Stored records »
☆ ☆ ☆ ☆ ☆

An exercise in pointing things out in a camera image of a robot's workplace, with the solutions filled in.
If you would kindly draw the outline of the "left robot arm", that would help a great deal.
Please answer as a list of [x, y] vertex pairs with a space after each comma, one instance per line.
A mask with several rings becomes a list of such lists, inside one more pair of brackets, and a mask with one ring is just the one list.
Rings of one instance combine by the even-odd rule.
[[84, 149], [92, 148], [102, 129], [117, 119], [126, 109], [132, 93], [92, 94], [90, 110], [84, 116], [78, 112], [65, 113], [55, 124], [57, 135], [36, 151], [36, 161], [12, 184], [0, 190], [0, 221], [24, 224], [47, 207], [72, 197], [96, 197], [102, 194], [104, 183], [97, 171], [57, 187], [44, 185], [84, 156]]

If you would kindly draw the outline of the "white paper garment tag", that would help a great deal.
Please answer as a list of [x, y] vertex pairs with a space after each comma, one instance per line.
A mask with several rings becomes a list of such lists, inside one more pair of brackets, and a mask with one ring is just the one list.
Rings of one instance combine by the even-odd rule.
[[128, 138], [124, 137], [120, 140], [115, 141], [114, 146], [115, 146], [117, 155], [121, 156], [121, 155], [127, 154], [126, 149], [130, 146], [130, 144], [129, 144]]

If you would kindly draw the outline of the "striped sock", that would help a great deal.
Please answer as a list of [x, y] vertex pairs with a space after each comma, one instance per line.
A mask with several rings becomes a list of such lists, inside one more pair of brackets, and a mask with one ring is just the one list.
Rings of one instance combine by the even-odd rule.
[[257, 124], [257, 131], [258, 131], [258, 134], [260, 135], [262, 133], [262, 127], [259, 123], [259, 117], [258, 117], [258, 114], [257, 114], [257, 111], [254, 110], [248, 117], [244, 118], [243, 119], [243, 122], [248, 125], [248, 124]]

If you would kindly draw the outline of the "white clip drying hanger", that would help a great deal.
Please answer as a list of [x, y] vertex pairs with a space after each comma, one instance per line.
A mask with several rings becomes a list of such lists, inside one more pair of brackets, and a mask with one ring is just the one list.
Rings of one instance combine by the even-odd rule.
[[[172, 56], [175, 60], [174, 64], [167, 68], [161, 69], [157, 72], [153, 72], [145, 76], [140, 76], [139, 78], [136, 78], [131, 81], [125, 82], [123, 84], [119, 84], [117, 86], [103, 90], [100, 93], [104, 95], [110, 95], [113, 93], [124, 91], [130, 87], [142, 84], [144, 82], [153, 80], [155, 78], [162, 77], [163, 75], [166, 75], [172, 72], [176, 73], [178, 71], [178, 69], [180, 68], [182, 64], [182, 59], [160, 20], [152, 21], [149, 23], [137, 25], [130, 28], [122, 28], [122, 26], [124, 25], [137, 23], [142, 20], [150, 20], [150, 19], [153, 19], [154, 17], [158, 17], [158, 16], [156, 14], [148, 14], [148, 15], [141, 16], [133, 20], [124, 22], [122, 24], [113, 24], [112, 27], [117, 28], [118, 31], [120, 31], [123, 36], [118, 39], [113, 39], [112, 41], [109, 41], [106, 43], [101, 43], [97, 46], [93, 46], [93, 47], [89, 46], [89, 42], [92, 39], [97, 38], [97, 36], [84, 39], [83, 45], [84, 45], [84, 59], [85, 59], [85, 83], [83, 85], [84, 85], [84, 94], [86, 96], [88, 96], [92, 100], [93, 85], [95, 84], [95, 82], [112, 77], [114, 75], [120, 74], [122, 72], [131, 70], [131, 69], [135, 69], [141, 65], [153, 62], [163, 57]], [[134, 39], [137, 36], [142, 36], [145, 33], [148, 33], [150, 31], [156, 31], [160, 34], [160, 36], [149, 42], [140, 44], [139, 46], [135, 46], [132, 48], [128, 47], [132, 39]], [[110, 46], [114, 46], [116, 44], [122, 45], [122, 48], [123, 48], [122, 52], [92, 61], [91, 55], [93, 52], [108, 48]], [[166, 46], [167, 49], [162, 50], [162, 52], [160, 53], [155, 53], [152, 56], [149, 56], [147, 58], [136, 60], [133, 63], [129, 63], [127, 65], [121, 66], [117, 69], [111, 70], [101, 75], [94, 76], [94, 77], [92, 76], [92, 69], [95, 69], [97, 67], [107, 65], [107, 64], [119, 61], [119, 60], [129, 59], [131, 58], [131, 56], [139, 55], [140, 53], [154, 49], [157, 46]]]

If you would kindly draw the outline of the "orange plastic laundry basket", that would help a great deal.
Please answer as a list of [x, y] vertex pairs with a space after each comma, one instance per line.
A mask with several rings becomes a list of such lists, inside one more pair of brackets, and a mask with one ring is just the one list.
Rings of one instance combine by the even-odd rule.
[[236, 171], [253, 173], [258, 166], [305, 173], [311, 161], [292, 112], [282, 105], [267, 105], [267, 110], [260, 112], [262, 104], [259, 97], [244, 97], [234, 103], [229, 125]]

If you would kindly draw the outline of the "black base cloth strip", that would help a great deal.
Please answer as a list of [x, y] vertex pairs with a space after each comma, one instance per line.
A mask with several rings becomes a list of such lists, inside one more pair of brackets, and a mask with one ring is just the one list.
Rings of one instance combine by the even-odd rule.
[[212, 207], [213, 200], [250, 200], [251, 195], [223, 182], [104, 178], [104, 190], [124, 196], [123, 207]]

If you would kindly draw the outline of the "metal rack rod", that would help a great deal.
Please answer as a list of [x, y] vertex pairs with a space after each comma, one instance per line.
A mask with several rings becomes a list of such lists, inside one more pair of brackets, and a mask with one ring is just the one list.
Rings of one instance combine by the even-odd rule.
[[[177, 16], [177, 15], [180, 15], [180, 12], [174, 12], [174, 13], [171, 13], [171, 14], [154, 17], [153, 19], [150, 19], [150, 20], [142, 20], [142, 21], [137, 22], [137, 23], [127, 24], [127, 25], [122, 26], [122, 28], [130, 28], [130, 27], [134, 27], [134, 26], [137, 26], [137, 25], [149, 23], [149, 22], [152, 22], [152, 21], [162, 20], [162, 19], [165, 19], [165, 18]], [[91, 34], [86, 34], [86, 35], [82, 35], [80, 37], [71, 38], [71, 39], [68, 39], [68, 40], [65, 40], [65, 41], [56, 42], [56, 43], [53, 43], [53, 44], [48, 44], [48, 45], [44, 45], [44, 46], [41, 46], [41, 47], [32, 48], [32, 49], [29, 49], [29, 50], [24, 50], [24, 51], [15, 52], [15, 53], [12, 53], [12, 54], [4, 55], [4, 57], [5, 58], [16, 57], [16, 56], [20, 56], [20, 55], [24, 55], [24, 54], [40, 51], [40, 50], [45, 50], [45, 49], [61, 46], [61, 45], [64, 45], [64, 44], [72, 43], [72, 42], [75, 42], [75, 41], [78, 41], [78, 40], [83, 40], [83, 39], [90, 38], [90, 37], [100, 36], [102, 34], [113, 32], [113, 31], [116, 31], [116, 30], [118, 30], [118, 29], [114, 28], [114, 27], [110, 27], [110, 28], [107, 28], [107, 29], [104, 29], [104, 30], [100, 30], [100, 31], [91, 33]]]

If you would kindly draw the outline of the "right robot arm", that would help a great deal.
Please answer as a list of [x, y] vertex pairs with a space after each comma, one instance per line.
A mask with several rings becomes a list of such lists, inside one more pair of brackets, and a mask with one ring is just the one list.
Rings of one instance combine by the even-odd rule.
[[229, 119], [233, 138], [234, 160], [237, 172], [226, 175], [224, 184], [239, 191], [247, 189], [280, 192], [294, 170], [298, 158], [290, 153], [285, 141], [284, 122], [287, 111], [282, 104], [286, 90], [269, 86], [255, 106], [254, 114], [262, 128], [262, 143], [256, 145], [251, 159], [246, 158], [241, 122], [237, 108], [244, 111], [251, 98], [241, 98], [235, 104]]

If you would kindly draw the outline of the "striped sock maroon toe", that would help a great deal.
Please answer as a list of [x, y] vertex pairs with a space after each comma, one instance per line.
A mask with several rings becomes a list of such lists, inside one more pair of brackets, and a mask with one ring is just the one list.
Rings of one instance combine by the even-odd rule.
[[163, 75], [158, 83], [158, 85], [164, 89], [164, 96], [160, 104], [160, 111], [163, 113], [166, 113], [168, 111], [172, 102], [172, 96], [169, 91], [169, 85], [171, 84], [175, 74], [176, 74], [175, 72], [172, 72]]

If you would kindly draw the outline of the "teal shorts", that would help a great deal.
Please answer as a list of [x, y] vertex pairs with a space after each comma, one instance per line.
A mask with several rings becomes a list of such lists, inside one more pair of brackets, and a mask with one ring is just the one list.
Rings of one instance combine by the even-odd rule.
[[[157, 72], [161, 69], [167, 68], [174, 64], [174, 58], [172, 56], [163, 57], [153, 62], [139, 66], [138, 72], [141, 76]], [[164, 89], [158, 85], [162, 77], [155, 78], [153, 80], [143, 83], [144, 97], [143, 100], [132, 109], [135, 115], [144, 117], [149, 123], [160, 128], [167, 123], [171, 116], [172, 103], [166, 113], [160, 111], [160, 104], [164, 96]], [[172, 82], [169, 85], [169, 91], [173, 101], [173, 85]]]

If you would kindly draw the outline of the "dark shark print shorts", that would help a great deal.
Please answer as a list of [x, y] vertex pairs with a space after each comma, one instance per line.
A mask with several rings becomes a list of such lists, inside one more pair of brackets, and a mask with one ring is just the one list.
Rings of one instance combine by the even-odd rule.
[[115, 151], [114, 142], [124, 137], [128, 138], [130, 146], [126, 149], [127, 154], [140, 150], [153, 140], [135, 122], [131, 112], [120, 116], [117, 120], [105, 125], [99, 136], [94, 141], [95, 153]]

☆ ☆ ☆ ☆ ☆

EXERCISE » Please go through the data above and copy every line that has the word "robot".

ANSWER TO THE PROBLEM »
An exercise in pointing things out in a camera image of a robot's workplace, with the solutions filled in.
If you would kindly draw the outline of the "left robot arm", that would help a great deal.
If you would kindly draw the outline of the "right robot arm", that would help a great deal.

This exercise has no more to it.